Todos con Rania al-Baz.
"Rania al-Baz sólo era una presentadora de la televisión saudí. Después de que su marido intentara asesinarla y, sobre todo, después de que ella permitiera la publicación de las fotos de su rostro deformado por la paliza, se convirtió en un símbolo. En un símbolo de protesta contra una cultura oficial que permite que las mujeres valgan menos que los hombres, que sean golpeadas sin que sus agresores sean castigados o que les fuerza a perder la custodia de sus hijos si a su marido le apetece divorciarse.
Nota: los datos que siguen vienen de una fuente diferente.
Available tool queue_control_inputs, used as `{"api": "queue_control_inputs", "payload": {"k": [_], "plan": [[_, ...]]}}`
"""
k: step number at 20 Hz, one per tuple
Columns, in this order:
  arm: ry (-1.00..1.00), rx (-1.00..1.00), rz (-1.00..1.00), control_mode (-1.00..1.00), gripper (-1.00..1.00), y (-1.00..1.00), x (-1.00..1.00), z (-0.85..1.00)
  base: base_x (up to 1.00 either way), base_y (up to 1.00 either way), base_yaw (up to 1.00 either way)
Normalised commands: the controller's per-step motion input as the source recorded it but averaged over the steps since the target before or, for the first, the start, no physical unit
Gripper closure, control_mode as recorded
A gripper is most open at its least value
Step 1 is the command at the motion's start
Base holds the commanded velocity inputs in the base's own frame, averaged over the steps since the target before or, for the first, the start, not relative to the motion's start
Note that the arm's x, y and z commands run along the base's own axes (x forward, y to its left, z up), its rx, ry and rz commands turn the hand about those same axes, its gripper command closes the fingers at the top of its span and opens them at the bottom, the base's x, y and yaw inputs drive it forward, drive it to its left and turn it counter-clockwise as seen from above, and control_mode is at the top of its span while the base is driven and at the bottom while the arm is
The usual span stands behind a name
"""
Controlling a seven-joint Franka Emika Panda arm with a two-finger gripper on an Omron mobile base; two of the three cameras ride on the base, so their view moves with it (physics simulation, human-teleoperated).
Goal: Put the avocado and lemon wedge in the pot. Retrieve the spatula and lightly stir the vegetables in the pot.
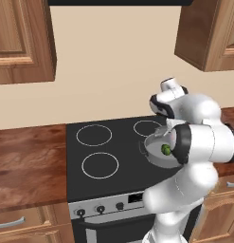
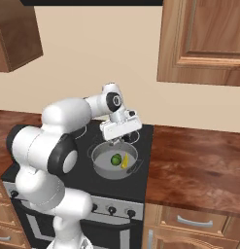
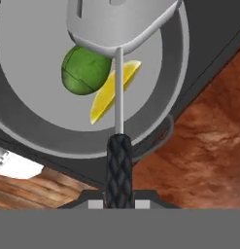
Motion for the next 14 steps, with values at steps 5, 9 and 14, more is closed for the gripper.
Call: {"api": "queue_control_inputs", "payload": {"k": [5, 9, 14], "plan": [[0.13, 0.04, 0.39, -1.0, 1.0, -0.17, 0.29, -0.2, 0.0, 0.0, 0.0], [0.02, 0.0, 0.12, -1.0, 1.0, -0.29, 0.34, -0.11, 0.0, 0.0, 0.0], [0.01, 0.0, 0.0, -1.0, 1.0, -0.4, 0.22, -0.03, 0.0, 0.0, 0.0]]}}
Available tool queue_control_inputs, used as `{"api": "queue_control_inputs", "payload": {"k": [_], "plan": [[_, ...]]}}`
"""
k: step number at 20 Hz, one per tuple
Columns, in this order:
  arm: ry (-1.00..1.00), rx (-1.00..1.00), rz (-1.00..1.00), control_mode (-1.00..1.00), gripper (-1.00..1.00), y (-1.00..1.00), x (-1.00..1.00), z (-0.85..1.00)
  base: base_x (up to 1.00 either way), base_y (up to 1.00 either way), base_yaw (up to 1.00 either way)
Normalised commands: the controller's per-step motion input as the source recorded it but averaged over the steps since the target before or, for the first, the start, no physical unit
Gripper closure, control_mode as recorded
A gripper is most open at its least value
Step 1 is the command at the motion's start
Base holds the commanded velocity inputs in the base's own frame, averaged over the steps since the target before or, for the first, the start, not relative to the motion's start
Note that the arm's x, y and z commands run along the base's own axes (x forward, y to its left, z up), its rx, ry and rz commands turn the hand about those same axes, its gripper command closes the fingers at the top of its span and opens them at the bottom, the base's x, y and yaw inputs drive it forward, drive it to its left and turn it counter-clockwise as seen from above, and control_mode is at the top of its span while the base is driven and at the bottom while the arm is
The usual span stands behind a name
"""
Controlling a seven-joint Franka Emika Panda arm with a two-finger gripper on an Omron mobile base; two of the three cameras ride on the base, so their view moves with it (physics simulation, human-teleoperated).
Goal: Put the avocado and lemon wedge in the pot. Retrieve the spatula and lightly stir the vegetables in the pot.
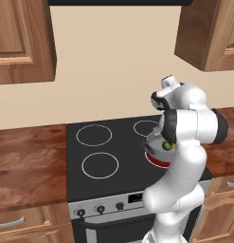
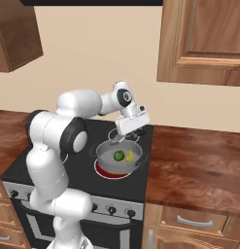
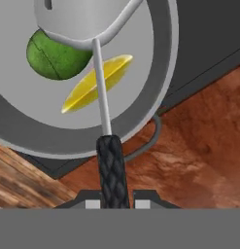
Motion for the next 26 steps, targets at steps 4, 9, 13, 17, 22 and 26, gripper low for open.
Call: {"api": "queue_control_inputs", "payload": {"k": [4, 9, 13, 17, 22, 26], "plan": [[0.0, 0.0, 0.0, -1.0, 1.0, -0.18, 0.0, -0.07, 0.0, 0.0, 0.0], [0.0, 0.0, 0.0, -1.0, 1.0, -0.1, 0.0, -0.09, 0.0, 0.0, 0.0], [0.0, 0.0, 0.02, -1.0, 1.0, -0.09, -0.25, -0.08, 0.0, 0.0, 0.0], [0.02, 0.0, 0.0, -1.0, 1.0, -0.18, -0.18, -0.39, 0.0, 0.0, 0.0], [0.06, 0.0, 0.0, -1.0, 1.0, -0.21, -0.13, -0.33, 0.0, 0.0, 0.0], [0.05, 0.0, 0.0, -1.0, 1.0, -0.39, -0.13, -0.14, 0.0, 0.0, 0.0]]}}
Ocurrió en abril de 2004. Rania ha recuperado la salud tras 12 operaciones y el derecho a tener su vida, aunque no a continuar trabajando en la televisión. Se ha casado otra vez. Ha mantenido la custodia de sus tres hijos. El precio de esto último, muy poco habitual en Arabia Saudí, fue perdonar a su agresor en los tribunales "
Hoy ha hablado en el peridico inglés The guardian:
Os lo traduzco: "En nuestro país, si una mujer se quejaa la policía o a un miembro de la policía de que su marido es violento, se le dice que sea paciente, los hombres son así. ¿Qué dirán tus vecinos? ¿Qué dirán tu familia y tus amigos? No hagas nada. Sino se divorciará de ti- y tú serás una mujer divorciada, una puta, perderás tu trabajo"
Abajo las dictaduras. Y más si son religiosas.